Wednesday, September 27, 2017
EP Review :: Tigercub - Evolve or Die
EP
Tigercub
Evolve or Die
September 29 2017 (Alcopop! Records)
7.5/10
Words: Ellie Ward
After debut album 'Abstract Figures In The Dark', this new four-track EP from Brighton trio Tigercub sees them departing evermore from the primal grunge outpourings of their early days, and straying into synth terrority which we were first given an inkling of on the album.
The EP apparently drawing thematically on Argentinian author Jorge Luis Borges' allegorical short story, ‘The Library of Babel’ - an image of a page from one of its imagined books provides the EP artwork - whose plot is set in a universe in the form of a vast library which consists of an enormous expanse of hexagonal rooms containing the bare necessities for human survival. Though the order and content of the books on the shelves is random and apparently completely meaningless, the inhabitants believe that the books contain every possible ordering of just 25 basic characters (22 letters, the period, the comma, and the space).

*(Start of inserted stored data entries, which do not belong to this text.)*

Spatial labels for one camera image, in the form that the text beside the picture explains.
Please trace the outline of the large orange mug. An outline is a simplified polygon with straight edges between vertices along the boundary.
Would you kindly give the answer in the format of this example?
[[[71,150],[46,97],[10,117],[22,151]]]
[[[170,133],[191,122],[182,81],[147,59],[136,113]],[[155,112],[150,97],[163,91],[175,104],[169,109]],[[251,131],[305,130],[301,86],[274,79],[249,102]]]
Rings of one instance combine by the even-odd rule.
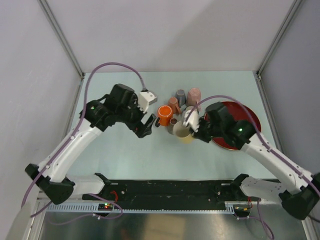
[[[168,127],[170,120],[173,117],[173,109],[169,105],[162,105],[157,109],[157,119],[155,121],[155,127],[160,126]]]

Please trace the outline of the yellow mug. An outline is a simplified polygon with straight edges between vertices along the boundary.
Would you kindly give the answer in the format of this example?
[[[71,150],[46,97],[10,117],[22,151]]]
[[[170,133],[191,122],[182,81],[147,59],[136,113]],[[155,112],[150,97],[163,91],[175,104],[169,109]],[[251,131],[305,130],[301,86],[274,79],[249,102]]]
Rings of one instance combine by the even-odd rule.
[[[172,129],[173,134],[184,144],[190,144],[194,138],[190,133],[190,128],[183,126],[182,121],[178,121]]]

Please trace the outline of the pink mug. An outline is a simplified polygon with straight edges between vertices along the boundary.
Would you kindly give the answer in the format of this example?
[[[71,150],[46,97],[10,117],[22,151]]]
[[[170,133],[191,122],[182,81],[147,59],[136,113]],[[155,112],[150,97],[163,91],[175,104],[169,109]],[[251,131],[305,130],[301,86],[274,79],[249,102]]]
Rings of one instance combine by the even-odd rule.
[[[191,88],[187,93],[186,106],[187,107],[196,106],[201,101],[201,97],[202,97],[202,94],[199,88],[197,87]]]

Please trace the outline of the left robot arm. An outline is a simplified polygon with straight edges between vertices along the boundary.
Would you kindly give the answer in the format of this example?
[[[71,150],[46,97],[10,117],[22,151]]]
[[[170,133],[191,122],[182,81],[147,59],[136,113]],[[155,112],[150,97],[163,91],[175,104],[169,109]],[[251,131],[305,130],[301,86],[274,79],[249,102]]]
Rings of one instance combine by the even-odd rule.
[[[156,95],[148,90],[136,94],[124,84],[114,85],[109,94],[86,103],[77,125],[60,145],[41,163],[30,163],[25,172],[55,205],[77,195],[107,199],[111,182],[103,174],[71,177],[67,172],[84,149],[115,123],[125,124],[138,138],[150,135],[157,118],[151,114],[145,123],[142,119],[156,101]]]

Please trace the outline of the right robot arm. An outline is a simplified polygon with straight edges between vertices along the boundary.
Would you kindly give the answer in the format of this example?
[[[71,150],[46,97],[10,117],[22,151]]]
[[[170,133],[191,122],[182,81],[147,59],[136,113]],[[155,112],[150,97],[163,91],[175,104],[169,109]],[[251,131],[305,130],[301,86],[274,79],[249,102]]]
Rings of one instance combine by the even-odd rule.
[[[214,137],[223,138],[278,179],[272,182],[240,174],[231,182],[232,197],[238,201],[245,197],[271,201],[280,204],[292,217],[305,220],[320,200],[320,175],[302,168],[272,146],[253,119],[235,120],[222,102],[209,105],[205,113],[209,119],[199,117],[196,108],[184,116],[183,124],[191,127],[195,139],[208,143]]]

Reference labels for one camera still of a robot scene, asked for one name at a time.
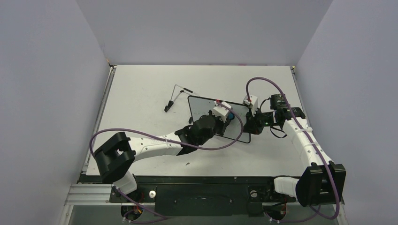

If that all sounds a bit too complex and over your head (vocalist/guitarist Jamie Hall has further described how the book "opens up the question of determinism for me. Do we have autonomy over our own lives? I get that feeling with rock music sometimes, that it already contains all the possible combinations. To break out of that and create your own autonomy in a world that’s already been determined for you hits to the heart of what drives me to write songs – they compel me as an artist, these types of interesting philosophical questions"), the actual music is a lot more accessible.
Opening on the most abrasive of tracks, ‘The Divided States of Us’, this is the hurtling express train of the EP, traversing distortion, sharp beats and static fuzz. ‘Into The Ashes’ follows a similar track on distortion, yet in a less strident way, lightened by layered textures and drums, and is perhaps the song that most reveals itself after several hearings, and Hall's vocal here starts to show its softer tones.
After the straight in, full on start of the first two tracks, 'It's Only Love' comes over all melodic and romantic showing a lighter side to these three and bringing in big chords, Mellotron and pad synths. This could almost ve another band. Not unwelcome, however. Closer 'Faking Laughter', drawing almost clear cut line between the two halves of the record, revels in lines such as, “take my tears and turn them into waterfalls of cotton candy”, while its samples and jangly cross rhythms uphold a quasi-psych appeal.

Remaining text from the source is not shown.